▶ [PROBLEM TO WORK ON]: Each line below that contains the word "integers" is to be counted; give only the final number.

[Stored items]
++++++++++

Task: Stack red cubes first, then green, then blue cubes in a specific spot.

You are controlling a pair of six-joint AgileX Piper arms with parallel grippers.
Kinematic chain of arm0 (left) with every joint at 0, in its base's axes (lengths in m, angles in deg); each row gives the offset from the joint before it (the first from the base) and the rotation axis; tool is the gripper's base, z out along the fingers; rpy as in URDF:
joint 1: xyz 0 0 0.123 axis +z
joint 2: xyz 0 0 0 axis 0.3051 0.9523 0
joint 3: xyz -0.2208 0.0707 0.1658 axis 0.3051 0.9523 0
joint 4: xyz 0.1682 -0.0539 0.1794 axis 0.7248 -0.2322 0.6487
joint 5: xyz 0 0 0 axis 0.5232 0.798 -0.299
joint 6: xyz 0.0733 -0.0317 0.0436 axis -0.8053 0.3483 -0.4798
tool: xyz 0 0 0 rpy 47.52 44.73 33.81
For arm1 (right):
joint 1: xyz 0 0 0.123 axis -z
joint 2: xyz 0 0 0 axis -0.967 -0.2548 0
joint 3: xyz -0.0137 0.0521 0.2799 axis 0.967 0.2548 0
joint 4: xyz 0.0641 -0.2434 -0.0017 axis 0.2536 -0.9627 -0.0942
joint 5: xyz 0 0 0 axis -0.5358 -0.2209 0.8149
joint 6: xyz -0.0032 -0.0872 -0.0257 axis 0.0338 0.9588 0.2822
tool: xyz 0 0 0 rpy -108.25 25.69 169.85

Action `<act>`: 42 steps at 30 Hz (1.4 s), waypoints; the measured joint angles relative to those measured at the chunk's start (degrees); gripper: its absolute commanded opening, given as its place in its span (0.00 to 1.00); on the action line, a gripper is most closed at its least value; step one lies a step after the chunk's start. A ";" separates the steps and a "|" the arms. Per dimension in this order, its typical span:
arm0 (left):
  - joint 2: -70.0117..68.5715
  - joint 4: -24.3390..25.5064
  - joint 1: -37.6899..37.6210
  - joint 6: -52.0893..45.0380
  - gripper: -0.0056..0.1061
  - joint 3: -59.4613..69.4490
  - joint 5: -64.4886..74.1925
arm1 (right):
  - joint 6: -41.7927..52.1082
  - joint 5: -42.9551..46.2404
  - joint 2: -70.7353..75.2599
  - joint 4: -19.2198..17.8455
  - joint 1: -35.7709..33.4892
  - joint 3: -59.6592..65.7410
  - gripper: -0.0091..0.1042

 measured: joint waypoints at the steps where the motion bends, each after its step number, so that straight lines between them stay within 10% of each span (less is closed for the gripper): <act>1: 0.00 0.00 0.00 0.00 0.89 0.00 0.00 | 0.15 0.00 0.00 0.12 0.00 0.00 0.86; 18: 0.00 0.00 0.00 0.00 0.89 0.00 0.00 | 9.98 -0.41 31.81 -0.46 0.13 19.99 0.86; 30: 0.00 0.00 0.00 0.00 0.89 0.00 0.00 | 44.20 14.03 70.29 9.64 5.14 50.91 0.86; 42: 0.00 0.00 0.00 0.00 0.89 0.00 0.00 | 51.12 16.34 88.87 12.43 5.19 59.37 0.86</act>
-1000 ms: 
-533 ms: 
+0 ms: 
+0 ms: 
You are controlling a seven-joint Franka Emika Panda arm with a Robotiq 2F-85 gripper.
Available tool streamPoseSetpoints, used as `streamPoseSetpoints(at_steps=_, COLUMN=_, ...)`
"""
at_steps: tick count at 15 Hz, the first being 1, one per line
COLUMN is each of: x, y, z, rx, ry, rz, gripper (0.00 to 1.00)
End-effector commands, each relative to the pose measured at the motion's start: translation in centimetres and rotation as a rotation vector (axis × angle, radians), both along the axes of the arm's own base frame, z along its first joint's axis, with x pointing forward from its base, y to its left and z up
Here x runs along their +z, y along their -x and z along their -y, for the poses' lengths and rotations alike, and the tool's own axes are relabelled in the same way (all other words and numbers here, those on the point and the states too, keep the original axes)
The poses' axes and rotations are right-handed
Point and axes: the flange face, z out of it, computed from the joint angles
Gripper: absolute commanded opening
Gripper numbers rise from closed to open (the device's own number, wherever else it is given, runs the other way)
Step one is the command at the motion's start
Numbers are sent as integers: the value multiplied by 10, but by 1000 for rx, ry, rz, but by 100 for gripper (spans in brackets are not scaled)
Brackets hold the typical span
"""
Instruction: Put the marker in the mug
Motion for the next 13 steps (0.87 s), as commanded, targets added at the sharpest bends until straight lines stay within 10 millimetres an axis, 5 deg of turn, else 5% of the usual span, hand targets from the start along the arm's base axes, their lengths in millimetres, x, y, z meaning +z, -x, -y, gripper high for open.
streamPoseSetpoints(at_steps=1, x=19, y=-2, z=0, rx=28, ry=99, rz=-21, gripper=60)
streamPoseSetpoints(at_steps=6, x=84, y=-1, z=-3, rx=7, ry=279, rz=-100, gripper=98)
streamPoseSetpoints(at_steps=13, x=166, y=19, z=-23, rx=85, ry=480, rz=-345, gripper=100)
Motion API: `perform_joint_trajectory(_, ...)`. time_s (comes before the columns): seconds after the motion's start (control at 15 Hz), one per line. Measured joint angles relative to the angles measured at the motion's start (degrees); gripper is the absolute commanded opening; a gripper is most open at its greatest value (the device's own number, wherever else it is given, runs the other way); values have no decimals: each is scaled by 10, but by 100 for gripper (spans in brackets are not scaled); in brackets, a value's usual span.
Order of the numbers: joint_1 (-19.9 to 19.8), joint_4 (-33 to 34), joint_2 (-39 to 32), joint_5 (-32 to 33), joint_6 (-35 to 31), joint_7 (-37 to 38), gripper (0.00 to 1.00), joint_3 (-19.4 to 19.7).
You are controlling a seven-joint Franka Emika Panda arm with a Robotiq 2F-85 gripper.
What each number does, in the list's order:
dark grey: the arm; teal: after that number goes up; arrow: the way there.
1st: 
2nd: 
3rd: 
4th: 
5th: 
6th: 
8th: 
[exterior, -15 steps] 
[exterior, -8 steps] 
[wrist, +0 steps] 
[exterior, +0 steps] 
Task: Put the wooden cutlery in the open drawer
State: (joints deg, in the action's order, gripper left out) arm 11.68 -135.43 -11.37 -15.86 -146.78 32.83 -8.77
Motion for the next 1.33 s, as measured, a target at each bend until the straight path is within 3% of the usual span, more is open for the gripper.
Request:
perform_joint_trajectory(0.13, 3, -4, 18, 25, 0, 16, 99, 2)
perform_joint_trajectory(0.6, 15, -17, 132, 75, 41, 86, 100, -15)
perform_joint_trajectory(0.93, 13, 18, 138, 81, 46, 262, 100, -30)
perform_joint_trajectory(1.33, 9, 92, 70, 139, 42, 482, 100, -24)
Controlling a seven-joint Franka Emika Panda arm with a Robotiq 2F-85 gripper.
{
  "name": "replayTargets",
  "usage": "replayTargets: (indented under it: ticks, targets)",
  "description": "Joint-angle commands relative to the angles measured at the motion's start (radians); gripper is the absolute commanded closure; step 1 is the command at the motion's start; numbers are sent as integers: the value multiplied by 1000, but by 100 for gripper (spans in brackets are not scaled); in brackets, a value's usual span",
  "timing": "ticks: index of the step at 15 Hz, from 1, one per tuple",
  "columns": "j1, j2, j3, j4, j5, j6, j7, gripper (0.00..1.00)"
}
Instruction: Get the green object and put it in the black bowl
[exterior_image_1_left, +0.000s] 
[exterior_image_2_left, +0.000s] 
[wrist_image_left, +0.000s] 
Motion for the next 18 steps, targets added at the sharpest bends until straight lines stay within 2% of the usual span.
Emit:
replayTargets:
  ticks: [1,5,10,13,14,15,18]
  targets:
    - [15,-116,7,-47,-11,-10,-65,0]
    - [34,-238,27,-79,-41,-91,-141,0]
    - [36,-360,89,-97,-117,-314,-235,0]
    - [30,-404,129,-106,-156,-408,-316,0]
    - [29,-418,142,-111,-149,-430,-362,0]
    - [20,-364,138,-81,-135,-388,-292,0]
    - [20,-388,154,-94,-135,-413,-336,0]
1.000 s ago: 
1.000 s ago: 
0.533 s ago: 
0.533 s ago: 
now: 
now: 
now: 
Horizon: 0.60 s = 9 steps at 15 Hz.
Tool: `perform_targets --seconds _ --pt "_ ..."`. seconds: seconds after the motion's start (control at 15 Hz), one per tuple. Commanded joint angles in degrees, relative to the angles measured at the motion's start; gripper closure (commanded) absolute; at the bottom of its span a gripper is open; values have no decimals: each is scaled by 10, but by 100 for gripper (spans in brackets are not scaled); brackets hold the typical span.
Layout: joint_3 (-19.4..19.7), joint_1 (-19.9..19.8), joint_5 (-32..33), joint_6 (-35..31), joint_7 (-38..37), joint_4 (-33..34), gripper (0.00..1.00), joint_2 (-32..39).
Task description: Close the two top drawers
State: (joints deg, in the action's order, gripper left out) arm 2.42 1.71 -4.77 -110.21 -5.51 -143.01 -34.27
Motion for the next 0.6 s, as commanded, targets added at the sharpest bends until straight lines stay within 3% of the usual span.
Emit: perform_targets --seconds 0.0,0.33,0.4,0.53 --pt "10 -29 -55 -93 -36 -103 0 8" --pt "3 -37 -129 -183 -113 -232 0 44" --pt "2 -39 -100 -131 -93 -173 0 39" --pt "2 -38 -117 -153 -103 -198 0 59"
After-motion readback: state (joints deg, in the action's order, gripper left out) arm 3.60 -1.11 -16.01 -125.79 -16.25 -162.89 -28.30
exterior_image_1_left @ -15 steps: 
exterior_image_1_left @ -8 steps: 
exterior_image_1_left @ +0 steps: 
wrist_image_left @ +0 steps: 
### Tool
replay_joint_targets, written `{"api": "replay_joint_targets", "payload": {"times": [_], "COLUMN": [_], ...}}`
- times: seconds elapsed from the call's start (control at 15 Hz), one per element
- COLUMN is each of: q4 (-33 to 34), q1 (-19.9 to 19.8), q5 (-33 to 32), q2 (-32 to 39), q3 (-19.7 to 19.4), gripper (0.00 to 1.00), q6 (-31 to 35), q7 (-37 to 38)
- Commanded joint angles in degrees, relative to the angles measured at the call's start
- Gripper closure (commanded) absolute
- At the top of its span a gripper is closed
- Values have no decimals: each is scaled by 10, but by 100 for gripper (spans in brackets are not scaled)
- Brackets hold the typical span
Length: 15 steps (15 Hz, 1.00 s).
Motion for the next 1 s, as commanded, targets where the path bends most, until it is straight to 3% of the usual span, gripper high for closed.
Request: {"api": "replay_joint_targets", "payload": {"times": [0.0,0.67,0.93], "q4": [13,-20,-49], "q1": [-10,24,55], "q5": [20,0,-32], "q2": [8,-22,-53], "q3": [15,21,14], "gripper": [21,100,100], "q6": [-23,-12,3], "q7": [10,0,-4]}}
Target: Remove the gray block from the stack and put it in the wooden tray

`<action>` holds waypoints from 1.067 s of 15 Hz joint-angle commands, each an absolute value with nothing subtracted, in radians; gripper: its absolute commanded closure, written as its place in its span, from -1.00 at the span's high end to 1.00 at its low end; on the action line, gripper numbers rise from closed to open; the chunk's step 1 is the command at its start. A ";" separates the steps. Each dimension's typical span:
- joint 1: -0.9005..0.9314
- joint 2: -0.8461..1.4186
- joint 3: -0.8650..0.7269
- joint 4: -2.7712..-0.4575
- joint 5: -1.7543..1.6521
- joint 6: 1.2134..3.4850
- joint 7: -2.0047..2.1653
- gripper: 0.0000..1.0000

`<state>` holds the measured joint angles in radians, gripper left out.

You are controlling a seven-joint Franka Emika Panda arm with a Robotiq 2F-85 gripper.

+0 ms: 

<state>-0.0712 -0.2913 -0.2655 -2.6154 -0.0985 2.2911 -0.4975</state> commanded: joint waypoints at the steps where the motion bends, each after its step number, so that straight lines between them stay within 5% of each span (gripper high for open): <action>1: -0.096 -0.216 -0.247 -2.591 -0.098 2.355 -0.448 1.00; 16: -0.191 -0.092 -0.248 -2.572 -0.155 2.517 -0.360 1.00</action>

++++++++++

▶ [RESPONSE FOR THIS EXERCISE]: 2